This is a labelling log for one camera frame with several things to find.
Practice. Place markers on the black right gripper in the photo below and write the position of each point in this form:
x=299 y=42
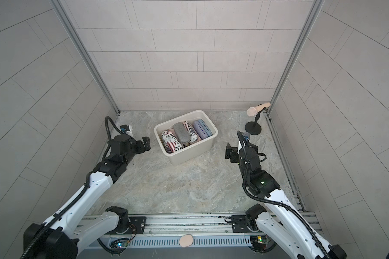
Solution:
x=235 y=152

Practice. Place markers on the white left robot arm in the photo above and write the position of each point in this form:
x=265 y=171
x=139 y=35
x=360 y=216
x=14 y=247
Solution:
x=59 y=237

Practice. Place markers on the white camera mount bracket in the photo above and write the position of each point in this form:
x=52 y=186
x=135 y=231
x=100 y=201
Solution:
x=126 y=129

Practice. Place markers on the circuit board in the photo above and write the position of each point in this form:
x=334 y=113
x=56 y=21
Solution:
x=121 y=243
x=261 y=242

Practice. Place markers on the grey oval case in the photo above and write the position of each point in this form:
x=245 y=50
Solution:
x=182 y=134

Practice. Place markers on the pink microphone on black stand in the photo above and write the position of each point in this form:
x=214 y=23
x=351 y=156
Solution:
x=254 y=128

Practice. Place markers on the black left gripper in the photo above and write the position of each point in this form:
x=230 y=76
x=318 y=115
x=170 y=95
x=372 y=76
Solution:
x=141 y=149

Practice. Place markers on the flag newspaper case front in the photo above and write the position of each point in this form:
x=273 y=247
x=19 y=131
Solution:
x=171 y=142

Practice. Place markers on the left circuit board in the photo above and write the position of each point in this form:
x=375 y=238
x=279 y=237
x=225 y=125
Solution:
x=121 y=243

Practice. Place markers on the pink oval pad on rail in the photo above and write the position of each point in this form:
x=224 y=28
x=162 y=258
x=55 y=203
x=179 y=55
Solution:
x=186 y=241

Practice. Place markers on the cream plastic storage box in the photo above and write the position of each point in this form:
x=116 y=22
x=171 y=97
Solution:
x=194 y=150

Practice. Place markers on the flag print case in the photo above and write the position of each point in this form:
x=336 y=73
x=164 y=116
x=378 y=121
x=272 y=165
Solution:
x=194 y=137

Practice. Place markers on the light blue case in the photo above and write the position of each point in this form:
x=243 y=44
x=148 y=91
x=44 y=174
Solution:
x=205 y=127

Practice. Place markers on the purple case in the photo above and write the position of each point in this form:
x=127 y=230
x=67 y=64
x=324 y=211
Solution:
x=202 y=133

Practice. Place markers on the right circuit board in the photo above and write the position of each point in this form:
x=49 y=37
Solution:
x=261 y=242

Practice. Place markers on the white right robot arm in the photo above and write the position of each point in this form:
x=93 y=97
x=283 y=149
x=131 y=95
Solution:
x=274 y=214

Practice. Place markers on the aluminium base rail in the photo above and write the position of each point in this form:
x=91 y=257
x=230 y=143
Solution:
x=181 y=223

[Your instructions]: In the entries above, how many lines include the word "gripper"? Only the number should be given.

[Answer below]: 2